Literature DB >> 10203036

HIV-1 infectability of CD4+ lymphocytes with relation to beta-chemokines and the CCR5 coreceptor.

W A Paxton1, S Kang, R Liu, N R Landau, T R Gingeras, L Wu, C R Mackay, R A Koup.   

Abstract

CD4+ lymphocytes exhibit variable permissiveness to the replication of HIV-1. A cohort of sexually-exposed-yet-uninfected individuals were previously shown to have CD4+ lymphocytes refractory for M-tropic viral replication. In particular, two individuals from this population whose CD4+ lymphocytes exhibited complete resistance to M-tropic viral replication were later shown to be homozygous for a 32bp (delta32) deletion in the gene encoding for CCR5. In screening diverse populations, HIV-1 infected individuals heterozygous for the delta32 allele were statistically favored in their disease course to harbor lower viral loads and exhibit slower rates of CD4+ cell loss when compared to control CCR5 wild-type individuals.

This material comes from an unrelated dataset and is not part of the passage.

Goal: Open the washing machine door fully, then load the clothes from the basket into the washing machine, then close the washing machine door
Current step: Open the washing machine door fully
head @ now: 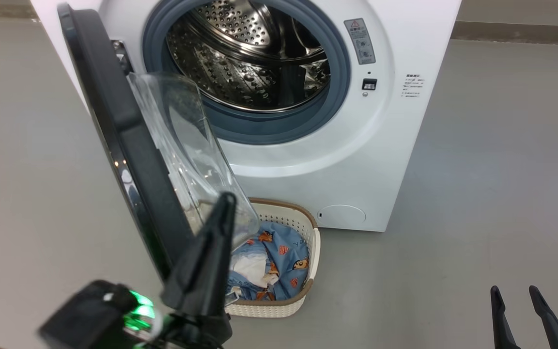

Further comparative analysis between individuals in the exposed but uninfected cohort who demonstrated intermediate levels of in vitro viral replication and CD4+ lymphocytes isolated from uninfected delta32 heterozygous individuals indicate that reduced levels of in vitro M-tropic replication are a CCR5-related phenomenon: CD4+ lymphocytes from these individuals were more sensitive to the HIV-1 blocking effects of recombinant chemokines, displayed lower CCR5 cell surface expression levels and a proportionate increase in the production of RANTES when compared to CD4+ lymphocytes from control individuals. These results suggest that the CCR5 phenotype is important in determining the replicative capacity of M-tropic HIV-1 in vitro. The implications of these results with relation to HIV-1 transmission and disease progression are discussed.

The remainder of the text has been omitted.